Des moments où revenir.
Des façons de rester près.
Cette année, c'est différent. Pas plus facile.
Pas d'une manière qui demande à être nommée.
C'est simplement différent.
Il y a la conscience que quelque chose se déplace.
Pas le lien — lui n'a pas changé.
Mais la façon dont il est porté.
Longtemps, les rituels quotidiens ont aidé.
Ils donnaient une forme à quelque chose qui n'en avait pas.
Ils créaient un endroit où aller quand tout paraissait trop ouvert, trop à vif, pas prêt à bouger.
Ils n'étaient pas forcés.
Ils étaient nécessaires.
Et ils ont compté, profondément.
Depuis peu, quelque chose bouge en dessous.
Le sentiment que tenir aux rituels de la même manière n'est peut-être plus ce qui garde le lien vivant.
Que le moment est peut-être venu d'en laisser certains s'assouplir.
Pas disparaître.
Pas être remplacés.
Juste… ne plus être nécessaires de la même façon.
Il y a une hésitation là-dedans.
L'idée que lâcher les rituels puisse vouloir dire la lâcher, elle.

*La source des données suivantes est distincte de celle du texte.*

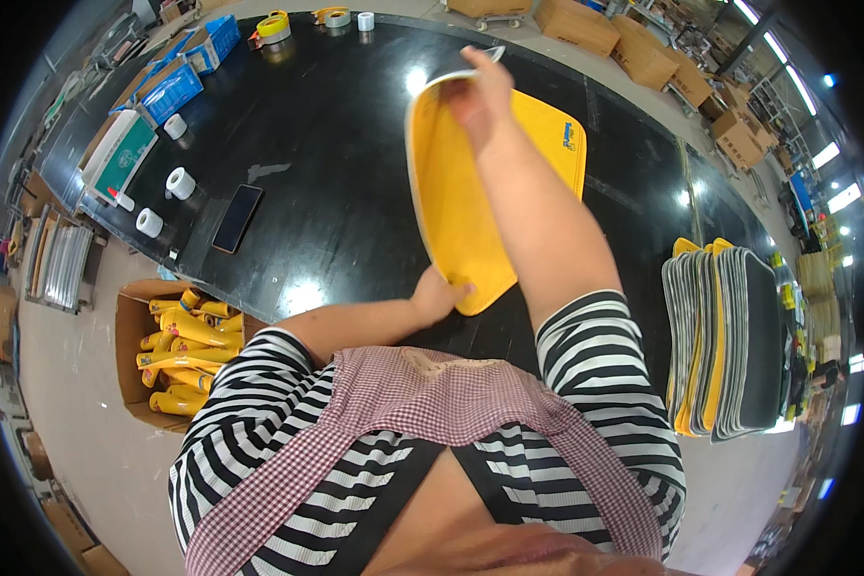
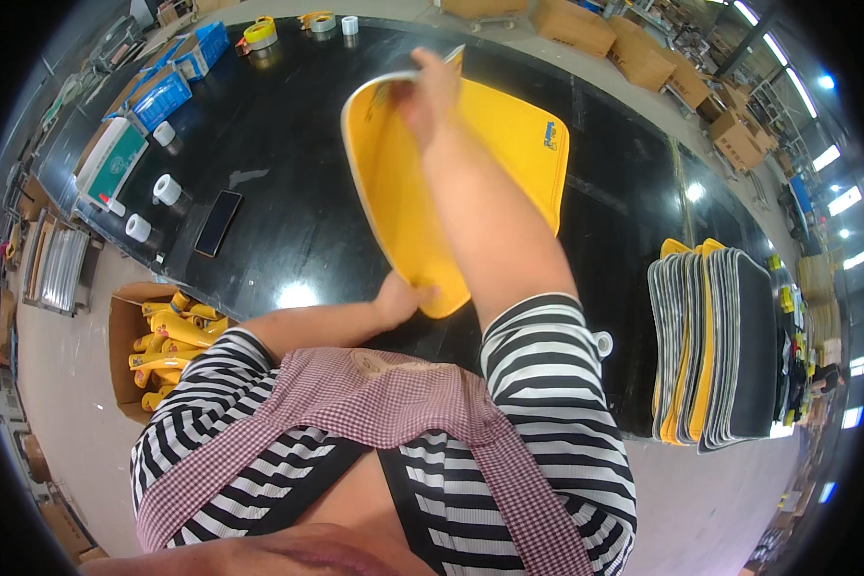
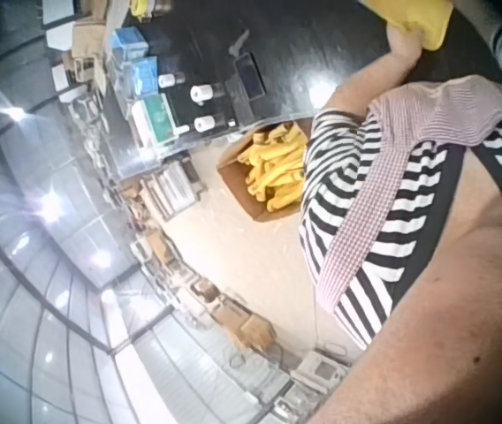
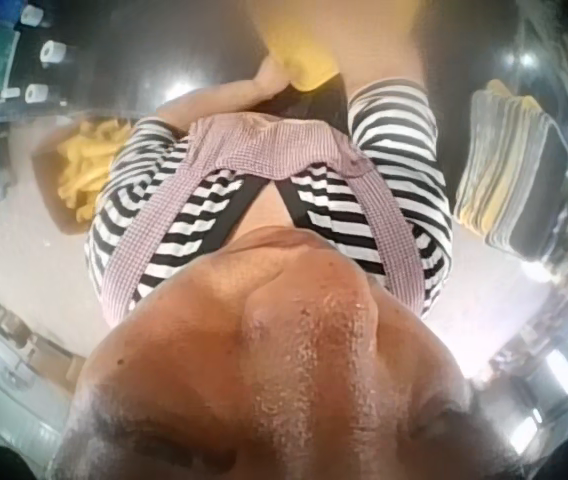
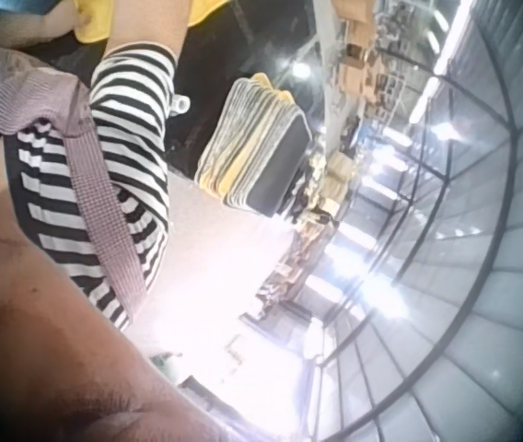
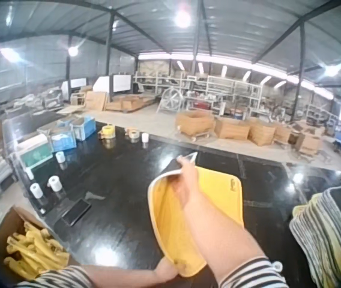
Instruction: The person rolls yellow and gray mats on a black table, secures them with tape, and stacks them. The person repeats this process for multiple mats, handling them one at a time.
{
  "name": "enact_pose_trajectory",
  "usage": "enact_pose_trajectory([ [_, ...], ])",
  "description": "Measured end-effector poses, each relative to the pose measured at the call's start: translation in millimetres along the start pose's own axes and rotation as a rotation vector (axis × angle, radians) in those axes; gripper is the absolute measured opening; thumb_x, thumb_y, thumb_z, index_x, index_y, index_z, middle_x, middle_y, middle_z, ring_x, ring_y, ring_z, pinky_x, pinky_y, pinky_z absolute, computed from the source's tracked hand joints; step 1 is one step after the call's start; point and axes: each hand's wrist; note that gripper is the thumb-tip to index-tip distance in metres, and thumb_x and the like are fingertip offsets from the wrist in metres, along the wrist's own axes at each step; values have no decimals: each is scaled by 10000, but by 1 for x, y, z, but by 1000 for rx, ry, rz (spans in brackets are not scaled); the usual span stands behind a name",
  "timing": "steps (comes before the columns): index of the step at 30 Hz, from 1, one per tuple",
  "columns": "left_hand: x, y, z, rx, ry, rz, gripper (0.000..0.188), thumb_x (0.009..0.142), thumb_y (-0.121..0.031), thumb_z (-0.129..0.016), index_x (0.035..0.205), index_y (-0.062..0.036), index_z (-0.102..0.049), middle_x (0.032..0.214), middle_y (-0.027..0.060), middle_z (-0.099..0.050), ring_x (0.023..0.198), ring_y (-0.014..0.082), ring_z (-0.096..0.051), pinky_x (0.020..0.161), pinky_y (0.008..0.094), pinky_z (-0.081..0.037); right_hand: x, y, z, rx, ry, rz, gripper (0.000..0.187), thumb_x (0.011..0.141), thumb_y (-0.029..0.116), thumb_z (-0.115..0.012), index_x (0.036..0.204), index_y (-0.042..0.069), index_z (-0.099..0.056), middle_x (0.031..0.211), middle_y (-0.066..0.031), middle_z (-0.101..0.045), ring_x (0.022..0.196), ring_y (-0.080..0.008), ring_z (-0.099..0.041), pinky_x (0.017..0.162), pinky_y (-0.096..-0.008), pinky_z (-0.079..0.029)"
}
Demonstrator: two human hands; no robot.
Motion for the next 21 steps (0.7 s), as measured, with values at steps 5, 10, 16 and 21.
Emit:
enact_pose_trajectory([
  [5, 198, -71, 184, 824, -683, -578, 280, 738, -70, -743, 1008, -31, -680, 970, 208, -682, 985, 430, -646, 853, 487, -537, 33, 183, 64, -2, 802, 61, 353, 1049, 254, -507, 1179, 0, -714, 1151, -164, -760, 1022, -316, -738, 946, -440, -590],
  [10, 153, -280, 254, 968, -997, -1304, 286, 718, 46, -697, 949, -121, -724, 945, 95, -696, 961, 339, -652, 857, 416, -522, -92, 207, 132, -234, -48, 161, 388, 1007, 231, -597, 1292, -33, -612, 1211, -214, -704, 1062, -358, -717, 942, -478, -595],
  [16, -11, -121, 204, 1335, 76, -554, 153, 822, -65, -599, 958, -130, -627, 1038, 97, -565, 1015, 316, -589, 857, 425, -532, -211, 87, 302, -544, -166, -238, 536, 904, 49, -632, 1434, 23, -555, 1286, -132, -657, 1163, -268, -656, 1005, -428, -543],
  [21, -63, -21, 165, 1185, 191, -230, 194, 852, -32, -567, 1003, -107, -663, 1033, 102, -580, 1023, 338, -585, 877, 431, -516, -255, 24, 368, -1068, -385, -168, 636, 921, 36, -697, 1512, 15, -463, 1272, -151, -682, 1160, -214, -646, 1003, -351, -502],
])
Point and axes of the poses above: each hand's wrist, its own x-axis towards the middle knuckle, its own z-axis out of the back of the hand, y = z × x
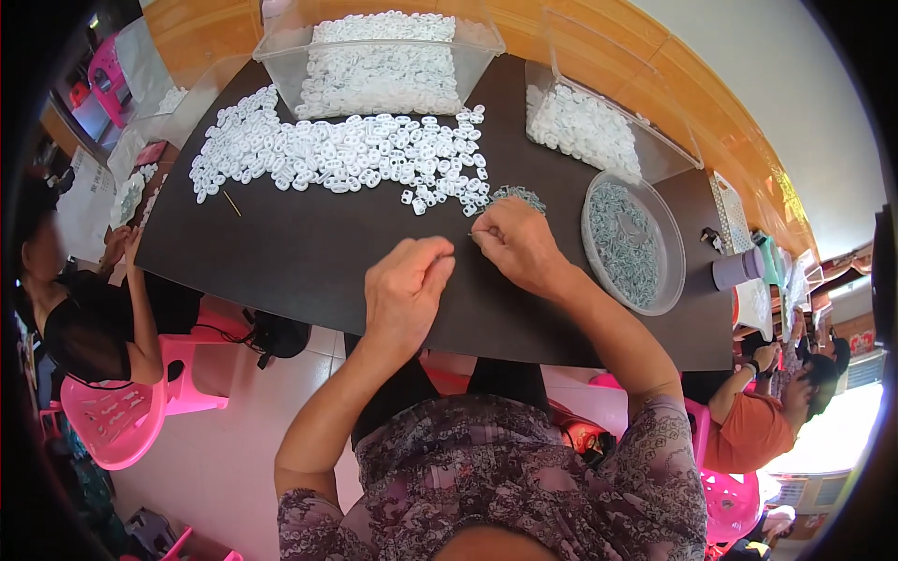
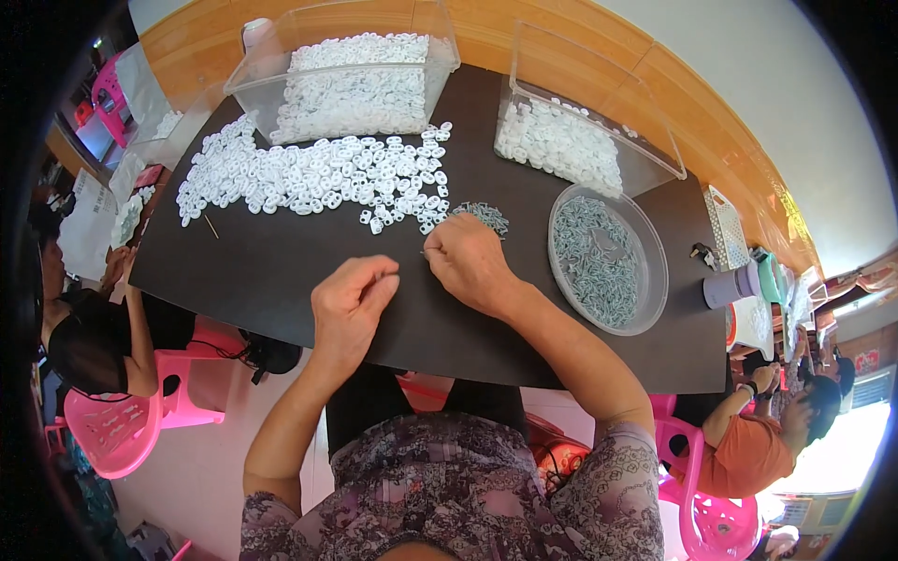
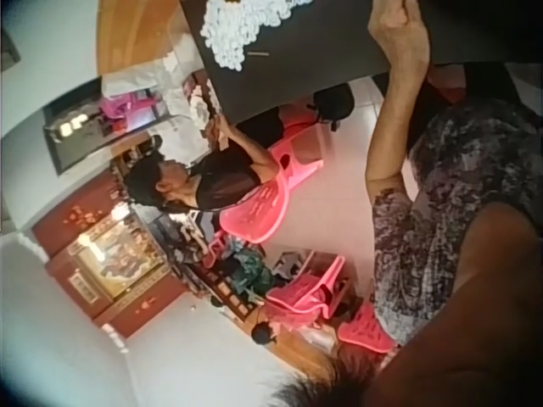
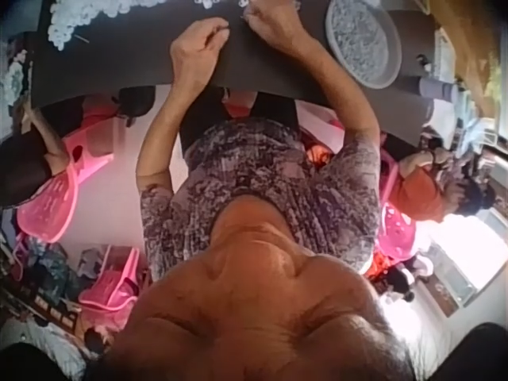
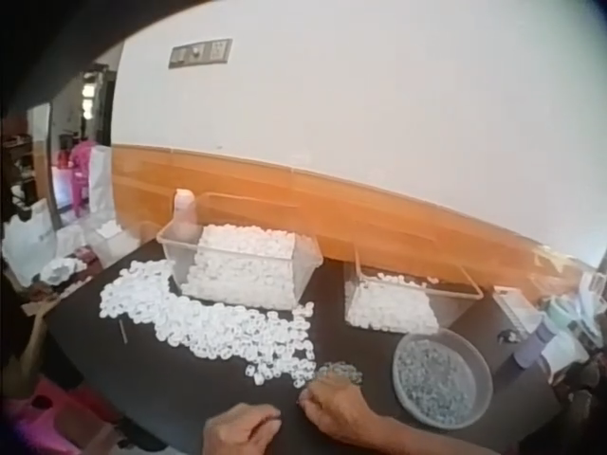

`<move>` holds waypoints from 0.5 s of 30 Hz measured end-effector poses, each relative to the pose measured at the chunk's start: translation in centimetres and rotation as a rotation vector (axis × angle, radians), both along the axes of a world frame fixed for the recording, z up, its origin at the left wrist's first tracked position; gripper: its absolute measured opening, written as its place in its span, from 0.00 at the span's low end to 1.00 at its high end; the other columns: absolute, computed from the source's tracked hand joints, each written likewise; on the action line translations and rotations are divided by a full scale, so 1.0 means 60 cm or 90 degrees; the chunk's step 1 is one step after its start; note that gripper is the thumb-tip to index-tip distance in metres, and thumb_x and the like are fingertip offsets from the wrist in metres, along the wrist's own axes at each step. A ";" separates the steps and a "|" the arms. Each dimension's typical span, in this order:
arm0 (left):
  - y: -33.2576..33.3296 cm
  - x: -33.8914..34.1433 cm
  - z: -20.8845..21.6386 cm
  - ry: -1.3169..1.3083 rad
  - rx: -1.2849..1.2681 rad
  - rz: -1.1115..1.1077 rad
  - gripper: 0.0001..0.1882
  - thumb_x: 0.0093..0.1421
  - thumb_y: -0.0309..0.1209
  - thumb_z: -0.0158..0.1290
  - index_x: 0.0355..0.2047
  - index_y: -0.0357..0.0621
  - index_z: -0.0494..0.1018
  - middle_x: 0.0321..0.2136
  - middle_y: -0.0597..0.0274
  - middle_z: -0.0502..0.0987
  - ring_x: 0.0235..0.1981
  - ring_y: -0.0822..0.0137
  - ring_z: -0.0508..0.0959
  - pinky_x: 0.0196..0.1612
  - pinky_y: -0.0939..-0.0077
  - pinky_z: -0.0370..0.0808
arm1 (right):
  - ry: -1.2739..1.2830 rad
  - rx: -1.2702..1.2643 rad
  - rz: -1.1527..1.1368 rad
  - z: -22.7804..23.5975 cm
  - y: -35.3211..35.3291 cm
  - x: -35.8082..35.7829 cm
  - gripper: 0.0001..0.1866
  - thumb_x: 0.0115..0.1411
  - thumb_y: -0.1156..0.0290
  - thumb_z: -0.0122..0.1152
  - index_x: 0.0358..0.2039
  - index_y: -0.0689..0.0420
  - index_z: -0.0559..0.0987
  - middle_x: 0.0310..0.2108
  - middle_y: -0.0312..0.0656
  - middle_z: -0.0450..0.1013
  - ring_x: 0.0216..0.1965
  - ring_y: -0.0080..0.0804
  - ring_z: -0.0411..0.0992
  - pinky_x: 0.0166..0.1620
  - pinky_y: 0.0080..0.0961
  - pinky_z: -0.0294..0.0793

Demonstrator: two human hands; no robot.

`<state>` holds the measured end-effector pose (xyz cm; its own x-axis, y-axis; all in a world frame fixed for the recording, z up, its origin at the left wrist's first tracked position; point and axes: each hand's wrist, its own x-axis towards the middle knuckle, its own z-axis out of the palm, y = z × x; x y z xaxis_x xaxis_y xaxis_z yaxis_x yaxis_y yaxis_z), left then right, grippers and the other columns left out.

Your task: Manual assembly of small white plastic components by inserting tiny pins.

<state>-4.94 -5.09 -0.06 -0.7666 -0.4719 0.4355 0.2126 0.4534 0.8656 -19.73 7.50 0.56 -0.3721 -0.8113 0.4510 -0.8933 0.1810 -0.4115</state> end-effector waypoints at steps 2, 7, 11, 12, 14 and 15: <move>-0.008 -0.014 0.004 0.002 -0.130 0.024 0.10 0.49 0.21 0.56 0.34 0.43 0.74 0.21 0.58 0.71 0.22 0.58 0.73 0.25 0.69 0.68 | -0.181 0.035 -0.037 0.021 0.004 0.015 0.03 0.50 0.77 0.58 0.24 0.63 0.74 0.22 0.42 0.71 0.26 0.34 0.70 0.30 0.27 0.69; -0.004 -0.042 0.003 -0.003 -0.250 -0.015 0.11 0.48 0.20 0.57 0.34 0.42 0.75 0.20 0.59 0.69 0.21 0.60 0.72 0.24 0.72 0.68 | -0.505 0.052 -0.035 0.038 0.019 0.016 0.06 0.54 0.74 0.59 0.29 0.64 0.75 0.25 0.35 0.74 0.25 0.16 0.68 0.29 0.16 0.68; -0.005 -0.048 0.004 0.010 -0.275 -0.046 0.08 0.48 0.20 0.57 0.30 0.42 0.73 0.20 0.59 0.69 0.21 0.60 0.72 0.24 0.71 0.68 | -0.694 0.051 -0.034 0.050 0.023 0.012 0.06 0.53 0.76 0.60 0.31 0.63 0.75 0.26 0.36 0.74 0.27 0.17 0.69 0.31 0.15 0.68; -0.007 -0.048 0.005 0.018 -0.283 -0.061 0.07 0.48 0.19 0.57 0.29 0.41 0.73 0.20 0.59 0.70 0.20 0.62 0.72 0.24 0.71 0.68 | -0.737 0.040 -0.037 0.050 0.023 0.012 0.07 0.52 0.77 0.60 0.32 0.63 0.75 0.26 0.36 0.74 0.27 0.17 0.69 0.31 0.15 0.68; -0.013 -0.049 -0.005 0.007 -0.221 -0.091 0.05 0.50 0.20 0.55 0.28 0.41 0.73 0.20 0.61 0.70 0.20 0.66 0.71 0.23 0.74 0.67 | -0.697 0.026 -0.041 0.042 0.021 0.014 0.08 0.52 0.77 0.61 0.33 0.63 0.74 0.27 0.36 0.74 0.27 0.17 0.69 0.31 0.16 0.69; -0.012 -0.051 -0.006 -0.002 -0.157 -0.122 0.03 0.52 0.21 0.54 0.27 0.41 0.73 0.19 0.62 0.71 0.19 0.71 0.71 0.22 0.77 0.67 | -0.656 0.013 -0.048 0.037 0.021 0.016 0.09 0.51 0.78 0.61 0.34 0.63 0.74 0.27 0.36 0.73 0.28 0.18 0.69 0.32 0.16 0.69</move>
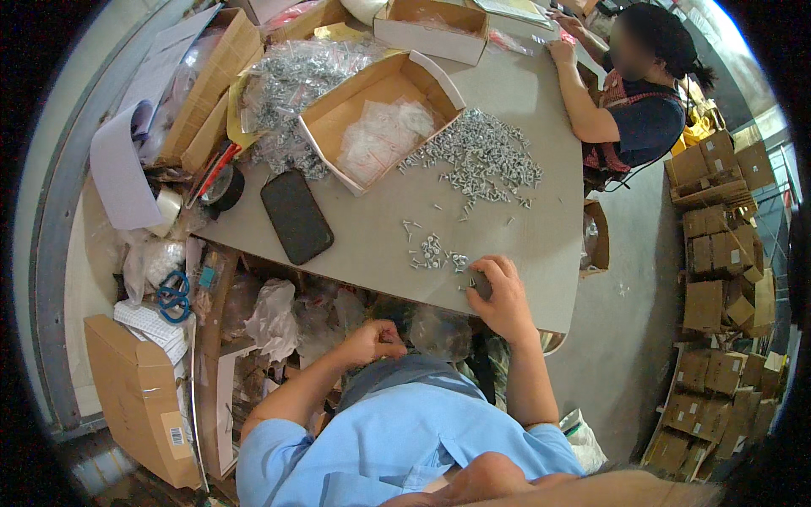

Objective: The person sorts small metal components by hand into a plastic bag, taking them from a pile on the table and a cardboard box.

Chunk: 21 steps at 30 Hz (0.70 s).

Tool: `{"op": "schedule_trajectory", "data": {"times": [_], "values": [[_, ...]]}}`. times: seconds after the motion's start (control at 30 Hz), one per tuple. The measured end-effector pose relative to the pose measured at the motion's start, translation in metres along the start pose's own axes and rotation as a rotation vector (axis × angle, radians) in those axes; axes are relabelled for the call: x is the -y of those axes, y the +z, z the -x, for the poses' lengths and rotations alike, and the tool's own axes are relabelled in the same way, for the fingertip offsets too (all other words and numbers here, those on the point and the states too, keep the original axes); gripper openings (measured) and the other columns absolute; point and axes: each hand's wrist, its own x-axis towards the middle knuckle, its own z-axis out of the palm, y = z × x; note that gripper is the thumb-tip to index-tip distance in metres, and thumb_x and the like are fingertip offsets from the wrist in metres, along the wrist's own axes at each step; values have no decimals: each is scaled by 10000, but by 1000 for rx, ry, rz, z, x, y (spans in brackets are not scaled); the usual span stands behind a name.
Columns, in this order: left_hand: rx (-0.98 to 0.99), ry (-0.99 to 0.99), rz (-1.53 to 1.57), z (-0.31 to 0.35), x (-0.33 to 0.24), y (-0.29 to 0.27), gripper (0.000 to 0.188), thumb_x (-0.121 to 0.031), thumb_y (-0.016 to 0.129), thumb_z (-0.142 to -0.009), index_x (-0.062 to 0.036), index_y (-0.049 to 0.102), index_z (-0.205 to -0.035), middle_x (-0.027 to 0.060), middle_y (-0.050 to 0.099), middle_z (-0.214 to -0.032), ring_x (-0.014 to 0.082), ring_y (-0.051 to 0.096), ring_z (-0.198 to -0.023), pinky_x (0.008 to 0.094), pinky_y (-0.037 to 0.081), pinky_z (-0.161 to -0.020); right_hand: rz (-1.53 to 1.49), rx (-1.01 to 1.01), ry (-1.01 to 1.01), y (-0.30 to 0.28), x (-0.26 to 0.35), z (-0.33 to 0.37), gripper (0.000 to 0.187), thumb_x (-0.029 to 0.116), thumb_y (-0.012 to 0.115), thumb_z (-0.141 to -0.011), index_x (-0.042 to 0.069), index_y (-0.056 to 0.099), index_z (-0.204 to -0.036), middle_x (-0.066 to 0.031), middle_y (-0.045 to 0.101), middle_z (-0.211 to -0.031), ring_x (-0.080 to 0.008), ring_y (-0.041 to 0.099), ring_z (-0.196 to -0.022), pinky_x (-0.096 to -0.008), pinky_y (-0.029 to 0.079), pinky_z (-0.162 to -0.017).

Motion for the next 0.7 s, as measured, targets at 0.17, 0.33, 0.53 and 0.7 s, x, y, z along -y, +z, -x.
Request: {"op": "schedule_trajectory", "data": {"times": [0.17,0.33,0.53,0.7], "values": [[149,104,-185,-25,33,23,413,-338,740,-768,-13,635,-998,109,655,-935,207,598,-845,341,477,-727,29,20,-35,3,5,2,277,79,642,-699,42,594,-970,-137,557,-1037,-339,518,-1006,-402,438,-867],[123,154,-271,-35,15,50,524,-350,747,-757,-24,587,-1135,145,626,-1050,239,577,-989,370,464,-856,91,32,-25,16,15,11,202,109,663,-732,43,618,-918,-141,567,-1005,-336,543,-949,-392,463,-814],[113,334,-120,-61,45,65,637,-403,756,-732,-50,523,-1208,140,589,-1158,261,542,-1088,369,427,-935,-147,277,56,6,23,13,188,138,680,-754,39,629,-906,-131,586,-976,-319,581,-859,-381,490,-735],[69,211,-305,-58,33,65,638,-392,767,-722,-46,525,-1201,129,586,-1144,261,537,-1064,371,429,-931,58,-110,-42,10,13,-17,292,116,673,-717,49,606,-994,-145,557,-1044,-330,555,-937,-385,476,-792]]}}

Mais le système nerveux sait que ce n'est pas le cas.
Ce qui sonne vrai est plus doux :
que le lien existe, avec ou sans la structure autour.
Remi savait.
Comme elle a toujours su.
Il n'y a jamais eu de contrainte entre nous.
Jamais quelque chose tenu juste pour le tenir.
Seulement ce qui était vrai sur le moment.
Et aujourd'hui, cela ressemble à cela de nouveau.
Alors rien n'est pressé aujourd'hui.
Ne rien retenir simplement parce qu'on l'a toujours fait.
Je laisserai le jour être ce qu'il est.
Présent.
Ouvert.
Relié.
Le chagrin ne disparaît pas.
Il change de forme.
Et parfois, le traverser, c'est faire confiance au fait qu'il n'a pas besoin d'être répété à l'identique pour exister encore.
Elle n'est pas les rituels.
Ni les larmes qui tombent.
Elle ne l'a jamais été.
Elle est dans le lien qui demeure quand plus rien n'est forcé à rester en place.
Et cela, je commence à le comprendre.